Walking With Care
“In pursuit of richer and more detailed insights we must not override an attention to care and respect for participants.”
How we meet people and what we do together in design research matters. We know that our roles and positionality create power dynamics that (often unknowingly) replicate structures of oppression. Seeking to decolonise and de-centre our practice in situations of complexity and uncertainty starts with how we meet people and how relationships are built.
This project explores how the traditional interview – a cornerstone of all forms of participation – might be expanded to support more relational engagement as well as what new challenges this might bring and how an ethical, safe practice can be evolved. What has emerged is a mobile ‘walking’ interview method inspired by psychogeography techniques that can be used within design research in order to support a more equitable, meaningful and relational practice.
My design process has been wide-ranging and has allowed me to connect my background in social work and therapeutic approaches, my personal interests in identity / belonging and my developing design and creative practice.

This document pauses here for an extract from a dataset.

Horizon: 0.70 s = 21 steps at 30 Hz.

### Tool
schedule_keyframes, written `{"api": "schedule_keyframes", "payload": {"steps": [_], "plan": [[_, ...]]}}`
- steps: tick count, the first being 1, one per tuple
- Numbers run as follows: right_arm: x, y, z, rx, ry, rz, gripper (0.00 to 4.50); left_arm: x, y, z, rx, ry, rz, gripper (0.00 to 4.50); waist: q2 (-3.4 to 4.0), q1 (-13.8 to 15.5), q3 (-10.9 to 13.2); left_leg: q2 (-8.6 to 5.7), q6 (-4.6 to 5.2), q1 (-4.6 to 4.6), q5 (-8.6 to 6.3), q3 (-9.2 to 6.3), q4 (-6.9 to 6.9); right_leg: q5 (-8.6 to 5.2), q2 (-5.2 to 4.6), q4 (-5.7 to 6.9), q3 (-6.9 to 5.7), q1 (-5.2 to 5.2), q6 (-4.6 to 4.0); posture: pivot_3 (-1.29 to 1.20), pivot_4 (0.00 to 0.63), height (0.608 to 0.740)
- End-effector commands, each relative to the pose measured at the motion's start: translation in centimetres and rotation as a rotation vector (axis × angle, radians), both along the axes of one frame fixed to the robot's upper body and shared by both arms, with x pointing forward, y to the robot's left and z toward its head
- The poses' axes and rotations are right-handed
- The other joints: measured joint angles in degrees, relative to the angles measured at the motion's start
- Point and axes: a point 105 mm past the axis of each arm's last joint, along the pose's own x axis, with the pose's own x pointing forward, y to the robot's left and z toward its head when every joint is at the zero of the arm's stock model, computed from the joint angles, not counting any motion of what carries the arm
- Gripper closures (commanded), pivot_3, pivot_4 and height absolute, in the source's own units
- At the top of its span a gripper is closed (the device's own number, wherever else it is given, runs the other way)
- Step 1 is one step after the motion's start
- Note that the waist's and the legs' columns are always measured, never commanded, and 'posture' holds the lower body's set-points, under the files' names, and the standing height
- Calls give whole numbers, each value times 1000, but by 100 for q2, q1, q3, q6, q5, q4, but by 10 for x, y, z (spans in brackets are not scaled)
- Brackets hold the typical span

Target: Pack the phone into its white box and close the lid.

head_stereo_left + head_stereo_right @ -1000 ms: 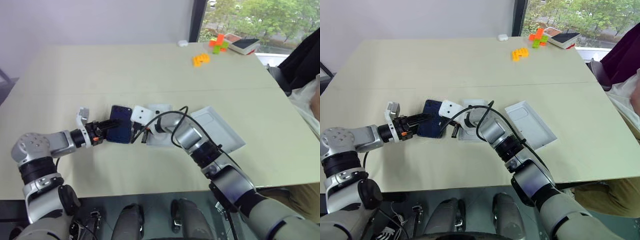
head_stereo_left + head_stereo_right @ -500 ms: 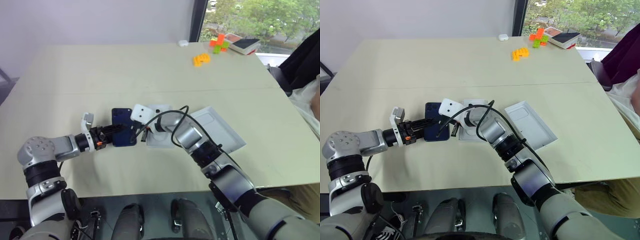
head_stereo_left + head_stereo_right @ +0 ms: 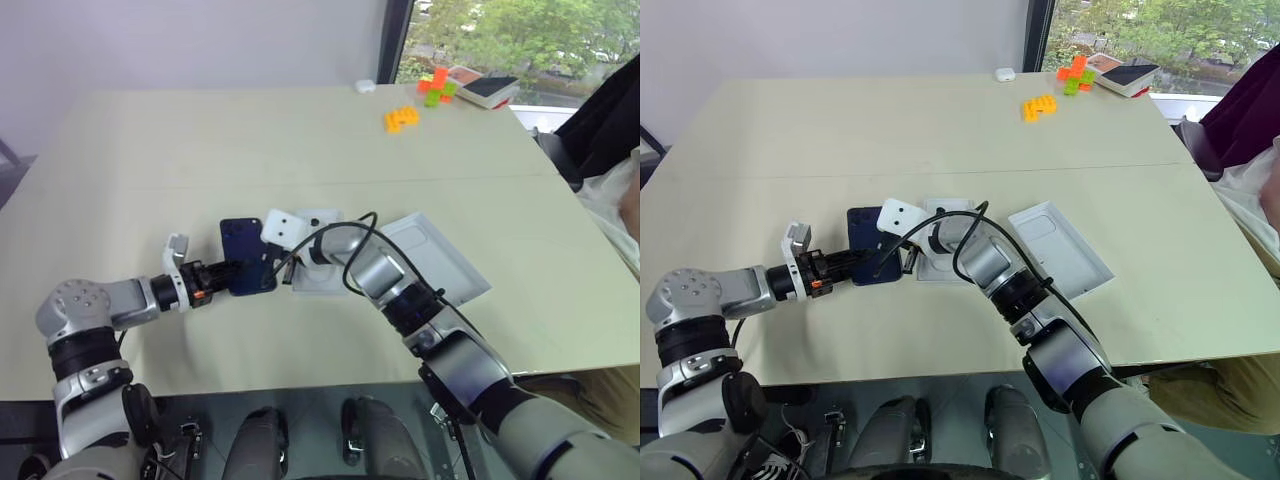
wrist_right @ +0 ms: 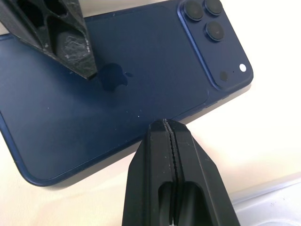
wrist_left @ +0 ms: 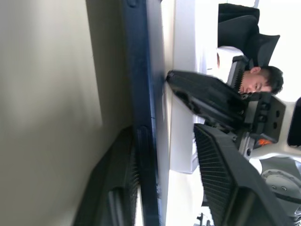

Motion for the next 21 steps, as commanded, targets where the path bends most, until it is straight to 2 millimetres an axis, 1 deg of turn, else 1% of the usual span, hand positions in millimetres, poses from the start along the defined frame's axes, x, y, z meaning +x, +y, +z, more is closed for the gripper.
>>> {"api": "schedule_keyframes", "payload": {"steps": [1, 4, 6, 10, 15, 19, 21], "plan": [[-2, 3, 6, 10, -28, 19, 4500, -2, -2, 5, -29, -20, -15, 2707, 0, 0, 0, 0, 0, 0, 0, 0, 0, 0, 0, 0, 0, 0, 0, 0, 150, 740], [-1, 2, 5, 8, -29, 18, 4500, -3, -2, 2, -31, -9, -13, 3554, 1, 0, -1, 0, 0, 0, 0, 0, 0, 0, 0, 0, 0, 0, 0, 0, 150, 740], [-1, 2, 5, 7, -32, 18, 4500, -3, -3, 1, -32, -5, -10, 4437, 16, -5, -8, 0, 1, 6, -1, 1, -1, 0, -2, 1, 1, 4, 0, 0, 150, 740], [-1, 2, 6, 6, -39, 18, 4500, -5, -3, -1, -33, 0, -14, 4476, 15, -13, -5, 2, -3, 20, 2, 0, -2, 4, 3, 7, 2, 11, -7, 0, 150, 740], [0, -2, 14, 43, -43, 15, 4500, -6, -2, 6, -73, -25, -14, 4476, 15, -12, -5, 3, -5, 18, 3, 0, -2, 5, 4, 5, 2, 11, -8, 0, 150, 740], [-5, -5, 41, 213, 4, 42, 4500, -7, 2, 15, -92, -79, 1, 4476, 13, -8, -4, 3, -5, 9, 3, 1, -3, 5, 3, -1, 2, 5, -8, 0, 150, 740], [-6, -13, 57, 319, 43, 49, 4500, -7, 5, 19, -48, -141, 19, 4476, 11, -10, -1, 3, -5, 4, 3, 2, -3, 5, 3, -3, 2, 0, -8, 0, 150, 740]]}}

Key to my process has been the desk research, expert interviewing and action research phases of my project. These have helped to shape and change the course of my thinking and have allowed for reflexivity; leading to a series of reflections on the ‘messiness’ of design research and ethical practice in response to the mixed feelings created when sensitive information is shared and the ambiguity created when a traditional interview format is made less formal.
Outcomes from my reflections for design researchers include considerations regarding professional boundaries, the importance of critical reflexivity and potential opportunities for data collection, ownership and joint knowledge creation.